> [Data extracted from a collection]:
--*--

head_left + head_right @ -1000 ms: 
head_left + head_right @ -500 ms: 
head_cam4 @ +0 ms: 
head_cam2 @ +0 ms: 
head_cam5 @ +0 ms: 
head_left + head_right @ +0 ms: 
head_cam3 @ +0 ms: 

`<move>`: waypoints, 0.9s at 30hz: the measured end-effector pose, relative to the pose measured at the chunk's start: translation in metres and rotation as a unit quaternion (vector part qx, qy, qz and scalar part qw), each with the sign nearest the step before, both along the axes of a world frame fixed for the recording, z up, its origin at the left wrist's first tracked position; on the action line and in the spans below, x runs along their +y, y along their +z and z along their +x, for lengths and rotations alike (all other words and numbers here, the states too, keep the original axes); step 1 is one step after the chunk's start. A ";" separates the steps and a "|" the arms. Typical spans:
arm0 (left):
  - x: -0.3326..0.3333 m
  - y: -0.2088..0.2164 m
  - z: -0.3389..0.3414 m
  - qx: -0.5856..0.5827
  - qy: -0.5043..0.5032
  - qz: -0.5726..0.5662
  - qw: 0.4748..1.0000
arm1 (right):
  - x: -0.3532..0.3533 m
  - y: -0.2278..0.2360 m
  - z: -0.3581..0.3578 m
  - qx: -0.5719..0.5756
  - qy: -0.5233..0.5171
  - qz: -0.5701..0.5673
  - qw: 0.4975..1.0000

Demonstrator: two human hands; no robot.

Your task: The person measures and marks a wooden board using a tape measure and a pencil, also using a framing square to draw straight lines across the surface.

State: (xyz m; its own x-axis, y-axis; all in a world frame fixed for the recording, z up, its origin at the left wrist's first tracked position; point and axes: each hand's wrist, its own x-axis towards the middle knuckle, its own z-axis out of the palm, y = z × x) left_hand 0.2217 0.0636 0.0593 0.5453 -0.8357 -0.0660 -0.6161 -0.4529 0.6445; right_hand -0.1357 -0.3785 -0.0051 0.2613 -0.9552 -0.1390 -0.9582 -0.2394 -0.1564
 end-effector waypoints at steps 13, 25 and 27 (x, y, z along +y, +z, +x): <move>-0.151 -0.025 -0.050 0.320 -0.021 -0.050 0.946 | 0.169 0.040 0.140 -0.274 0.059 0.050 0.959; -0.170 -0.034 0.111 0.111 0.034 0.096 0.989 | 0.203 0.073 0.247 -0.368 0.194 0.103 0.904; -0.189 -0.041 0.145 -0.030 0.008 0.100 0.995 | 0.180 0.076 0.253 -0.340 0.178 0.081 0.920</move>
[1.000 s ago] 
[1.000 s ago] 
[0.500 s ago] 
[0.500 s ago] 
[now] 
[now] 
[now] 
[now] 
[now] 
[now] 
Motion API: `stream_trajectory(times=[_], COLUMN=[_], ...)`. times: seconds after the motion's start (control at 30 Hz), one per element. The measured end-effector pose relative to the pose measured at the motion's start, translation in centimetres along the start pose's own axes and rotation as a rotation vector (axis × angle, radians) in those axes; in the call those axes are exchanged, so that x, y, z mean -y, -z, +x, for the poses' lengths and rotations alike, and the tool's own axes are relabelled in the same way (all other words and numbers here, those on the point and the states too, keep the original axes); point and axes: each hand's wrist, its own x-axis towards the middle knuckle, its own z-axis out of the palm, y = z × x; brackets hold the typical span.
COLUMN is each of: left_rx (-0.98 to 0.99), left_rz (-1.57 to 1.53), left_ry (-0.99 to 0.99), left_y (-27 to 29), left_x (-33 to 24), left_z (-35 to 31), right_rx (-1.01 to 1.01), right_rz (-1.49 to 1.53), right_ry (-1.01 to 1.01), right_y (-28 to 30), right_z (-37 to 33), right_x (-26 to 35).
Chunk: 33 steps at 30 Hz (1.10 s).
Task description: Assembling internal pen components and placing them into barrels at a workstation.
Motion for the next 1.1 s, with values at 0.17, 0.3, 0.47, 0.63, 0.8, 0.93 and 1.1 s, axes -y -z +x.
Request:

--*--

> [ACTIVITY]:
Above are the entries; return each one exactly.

> [THE COMPLETED TASK]:
head_left + head_right @ -1000 ms: 
head_left + head_right @ -500 ms: 
head_cam4 @ +0 ms: 
head_cam2 @ +0 ms: 
head_cam5 @ +0 ms: 
head_left + head_right @ +0 ms: 
head_cam3 @ +0 ms: 

`<move>`: waypoints, 0.9s at 30hz: the measured end-effector pose, relative to the pose measured at the chunk's start: translation in metres and rotation as a unit quaternion (vector part qx, qy, qz and scalar part qw), each with the sign nearest the step before, both along the axes of a world frame fixed for the recording, z up, its origin at the left wrist's first tracked position; on the action line and in the spans below, x runs along their +y, y along their +z and z along their +x, for lengths and rotations alike (all other words and numbers here, the states too, keep the original axes); step 1 is one step after the chunk's start. A ";" separates the steps and a "|" the arms. Typical spans:
arm0 (left):
  - x: -0.3326..0.3333 m
  - y: -0.2088..0.2164 m
  - z: -0.3389..0.3414 m
  - qx: -0.5856..0.5827
  - qy: -0.5043..0.5032
  - qz: -0.5726..0.5662
  - qw: 0.4748..1.0000
arm1 (right):
  - x: -0.3532..0.3533 m
  - y: -0.2278..0.2360 m
  - z: -0.3581..0.3578 m
  - qx: -0.5719..0.5756
  - qy: -0.5233..0.5171
  - qz: -0.5701..0.5673
  - qw: 0.4975..1.0000

Demonstrator: two human hands; no robot.

Your task: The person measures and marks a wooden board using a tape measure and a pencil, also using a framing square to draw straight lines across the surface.

State: (xyz m; its own x-axis, y-axis; all in a world frame fixed for the recording, z up, its origin at the left wrist's first tracked position; point and axes: each hand's wrist, its own x-axis towards the middle knuckle, its own z-axis out of the palm, y = z × x) left_hand 0.2217 0.0636 0.0593 0.5453 -0.8357 -0.0660 -0.6161 -0.4529 0.6445; right_hand -0.1357 -0.3785 -0.0051 0.2613 -0.9552 -0.1390 -0.9582 -0.2394 -0.1564
 end-effector waypoints at steps 13, 25 and 27 (x, y, z along +y, +z, +x): <move>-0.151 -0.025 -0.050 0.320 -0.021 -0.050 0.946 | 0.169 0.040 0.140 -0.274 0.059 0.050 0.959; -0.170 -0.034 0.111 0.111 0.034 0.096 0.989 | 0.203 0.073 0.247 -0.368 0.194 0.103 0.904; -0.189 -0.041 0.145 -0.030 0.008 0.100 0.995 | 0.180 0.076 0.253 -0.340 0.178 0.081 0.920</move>
[1.000 s ago] 
[1.000 s ago] 
[0.500 s ago] 
[0.500 s ago] 
[now] 
[now] 
[now] 
[now] 
[now] 
[now] 
Motion API: `stream_trajectory(times=[_], COLUMN=[_], ...)`. times: seconds after the motion's start (control at 30 Hz), one per element. The measured end-effector pose relative to the pose measured at the motion's start, translation in centimetres along the start pose's own axes and rotation as a rotation vector (axis × angle, radians) in those axes; in the call those axes are exchanged, so that x, y, z mean -y, -z, +x, for the poses' lengths and rotations alike, and the tool's own axes are relabelled in the same way (all other words and numbers here, those on the point and the states too, keep the original axes); point and axes: each hand's wrist, its own x-axis towards the middle knuckle, its own z-axis out of the palm, y = z × x; brackets hold the typical span.
COLUMN is each of: left_rx (-0.98 to 0.99), left_rz (-1.57 to 1.53), left_ry (-0.99 to 0.99), left_y (-27 to 29), left_x (-33 to 24), left_z (-35 to 31), right_rx (-1.01 to 1.01), right_rz (-1.49 to 1.53), right_ry (-1.01 to 1.01), right_y (-28 to 30), right_z (-37 to 33), right_x (-26 to 35).
Chunk: 33 steps at 30 Hz (1.10 s).
Task description: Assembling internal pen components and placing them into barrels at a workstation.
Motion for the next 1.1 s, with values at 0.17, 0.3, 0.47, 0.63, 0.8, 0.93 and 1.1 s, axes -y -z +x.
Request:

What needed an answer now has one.